Il s’approche d’une outre ouverte, suspendue à un piquet ; il prend entre ses mains la baratte, bâton terminé par deux bouts de lattes en croix, la fait tourner rapidement, et j’entends le petillement de la fermentation.
« Très-bon », répète le brave garçon.
Il prend une écuelle, l’emplit, me la présente en disant :
« Bois, ami, koumis très-bon. »
Et en effet, il est bon, délicieux, et je ne me souviens point d’avoir bu meilleure boisson dans une écuelle plus sale, offerte de meilleur cœur par un individu plus laid.
Avec une herbe aussi succulente que dans cette vallée de Kara-Korum et d’aussi magnifiques juments, il est naturel qu’on fabrique d’excellent koumis.
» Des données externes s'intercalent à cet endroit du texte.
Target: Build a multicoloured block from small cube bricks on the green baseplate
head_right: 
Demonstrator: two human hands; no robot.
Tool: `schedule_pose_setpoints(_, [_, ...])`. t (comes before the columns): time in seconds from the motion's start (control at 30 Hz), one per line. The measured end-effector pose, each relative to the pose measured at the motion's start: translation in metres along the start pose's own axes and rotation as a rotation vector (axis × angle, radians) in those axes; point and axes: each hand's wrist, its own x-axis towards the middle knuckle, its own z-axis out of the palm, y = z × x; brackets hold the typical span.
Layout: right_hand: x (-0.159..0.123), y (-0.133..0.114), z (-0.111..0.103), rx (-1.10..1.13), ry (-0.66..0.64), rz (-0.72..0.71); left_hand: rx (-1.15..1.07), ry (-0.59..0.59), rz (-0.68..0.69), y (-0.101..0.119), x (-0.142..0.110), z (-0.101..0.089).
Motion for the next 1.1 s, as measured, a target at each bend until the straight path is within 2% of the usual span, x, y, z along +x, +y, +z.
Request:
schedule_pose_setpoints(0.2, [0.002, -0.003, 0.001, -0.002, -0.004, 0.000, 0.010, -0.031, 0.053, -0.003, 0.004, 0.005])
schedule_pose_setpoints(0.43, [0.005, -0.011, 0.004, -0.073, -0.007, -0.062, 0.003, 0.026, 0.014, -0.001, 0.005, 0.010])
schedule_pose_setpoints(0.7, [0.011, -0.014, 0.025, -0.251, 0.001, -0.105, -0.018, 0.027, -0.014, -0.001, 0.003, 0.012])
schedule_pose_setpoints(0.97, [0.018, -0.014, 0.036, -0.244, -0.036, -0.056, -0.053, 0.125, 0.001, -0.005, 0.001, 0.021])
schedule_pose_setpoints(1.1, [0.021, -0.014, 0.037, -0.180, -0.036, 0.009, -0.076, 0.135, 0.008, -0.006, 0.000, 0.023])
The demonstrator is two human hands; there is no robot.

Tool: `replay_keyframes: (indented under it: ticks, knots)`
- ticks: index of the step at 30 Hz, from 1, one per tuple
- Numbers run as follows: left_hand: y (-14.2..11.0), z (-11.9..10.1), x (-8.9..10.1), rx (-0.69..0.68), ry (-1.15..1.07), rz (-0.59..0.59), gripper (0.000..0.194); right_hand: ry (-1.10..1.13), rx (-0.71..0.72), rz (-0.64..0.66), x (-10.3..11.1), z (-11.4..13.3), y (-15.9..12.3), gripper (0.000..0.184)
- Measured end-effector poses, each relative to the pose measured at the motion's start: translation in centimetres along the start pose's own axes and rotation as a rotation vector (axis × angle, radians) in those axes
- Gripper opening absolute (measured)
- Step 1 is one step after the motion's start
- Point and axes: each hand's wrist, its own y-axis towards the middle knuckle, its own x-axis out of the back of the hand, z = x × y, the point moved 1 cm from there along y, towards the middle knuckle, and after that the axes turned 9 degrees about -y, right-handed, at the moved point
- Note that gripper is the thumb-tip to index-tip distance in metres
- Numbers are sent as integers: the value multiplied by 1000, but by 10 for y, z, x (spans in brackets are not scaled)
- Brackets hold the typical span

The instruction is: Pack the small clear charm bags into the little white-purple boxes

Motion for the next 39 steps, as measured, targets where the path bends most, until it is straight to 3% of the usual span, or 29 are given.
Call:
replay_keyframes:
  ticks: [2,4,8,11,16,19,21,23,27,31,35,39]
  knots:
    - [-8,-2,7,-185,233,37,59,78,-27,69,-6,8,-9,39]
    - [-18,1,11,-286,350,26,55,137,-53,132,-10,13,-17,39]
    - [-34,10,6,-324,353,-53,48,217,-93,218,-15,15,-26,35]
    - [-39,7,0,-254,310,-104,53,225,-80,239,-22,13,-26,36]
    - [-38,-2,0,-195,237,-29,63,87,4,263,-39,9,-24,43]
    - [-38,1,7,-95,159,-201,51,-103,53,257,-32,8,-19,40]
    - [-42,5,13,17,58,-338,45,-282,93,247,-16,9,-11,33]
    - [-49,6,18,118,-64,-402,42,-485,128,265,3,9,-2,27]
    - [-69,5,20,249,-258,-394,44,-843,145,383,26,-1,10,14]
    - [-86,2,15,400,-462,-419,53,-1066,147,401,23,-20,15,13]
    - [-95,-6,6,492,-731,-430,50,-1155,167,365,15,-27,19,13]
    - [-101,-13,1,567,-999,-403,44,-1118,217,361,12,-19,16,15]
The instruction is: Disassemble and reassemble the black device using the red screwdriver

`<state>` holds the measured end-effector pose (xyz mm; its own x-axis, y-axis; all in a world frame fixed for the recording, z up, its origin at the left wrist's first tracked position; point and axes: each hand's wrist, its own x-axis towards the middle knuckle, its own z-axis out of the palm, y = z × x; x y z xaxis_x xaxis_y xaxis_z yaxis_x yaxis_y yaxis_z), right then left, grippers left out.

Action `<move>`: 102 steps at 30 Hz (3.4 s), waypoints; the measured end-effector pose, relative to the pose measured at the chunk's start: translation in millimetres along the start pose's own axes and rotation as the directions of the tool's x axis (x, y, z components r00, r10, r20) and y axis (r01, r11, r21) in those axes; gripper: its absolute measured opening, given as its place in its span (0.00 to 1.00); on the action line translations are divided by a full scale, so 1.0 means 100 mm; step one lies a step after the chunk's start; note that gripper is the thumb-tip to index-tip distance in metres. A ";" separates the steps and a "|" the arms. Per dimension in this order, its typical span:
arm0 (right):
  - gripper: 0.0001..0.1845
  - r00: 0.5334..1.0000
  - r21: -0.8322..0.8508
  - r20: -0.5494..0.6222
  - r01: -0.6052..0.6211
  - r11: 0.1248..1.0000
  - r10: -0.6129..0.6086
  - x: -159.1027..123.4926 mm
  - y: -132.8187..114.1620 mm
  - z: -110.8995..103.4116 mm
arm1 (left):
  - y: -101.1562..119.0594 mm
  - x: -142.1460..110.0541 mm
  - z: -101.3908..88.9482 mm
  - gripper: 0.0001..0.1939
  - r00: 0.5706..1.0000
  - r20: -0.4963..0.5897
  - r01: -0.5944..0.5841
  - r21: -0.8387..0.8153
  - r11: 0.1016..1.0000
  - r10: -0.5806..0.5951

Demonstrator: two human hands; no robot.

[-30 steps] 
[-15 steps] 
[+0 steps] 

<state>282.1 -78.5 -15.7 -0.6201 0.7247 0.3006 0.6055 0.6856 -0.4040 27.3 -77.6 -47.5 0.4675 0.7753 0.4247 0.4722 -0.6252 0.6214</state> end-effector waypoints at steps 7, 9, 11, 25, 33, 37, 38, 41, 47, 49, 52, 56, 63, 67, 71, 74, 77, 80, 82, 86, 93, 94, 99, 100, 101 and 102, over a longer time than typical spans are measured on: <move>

Nulle part nous n’en avons bu qui valût celui-ci. C’est qu’au lieu de le fabriquer exclusivement avec le lait de jument, ainsi qu’on le doit, on y mêle presque toujours du lait de brebis, de chèvre ou de vache, et il est de qualité inférieure. Pareille chose arrive chez nous pour certains vins, lorsqu’on mélange les plants avant de pressurer.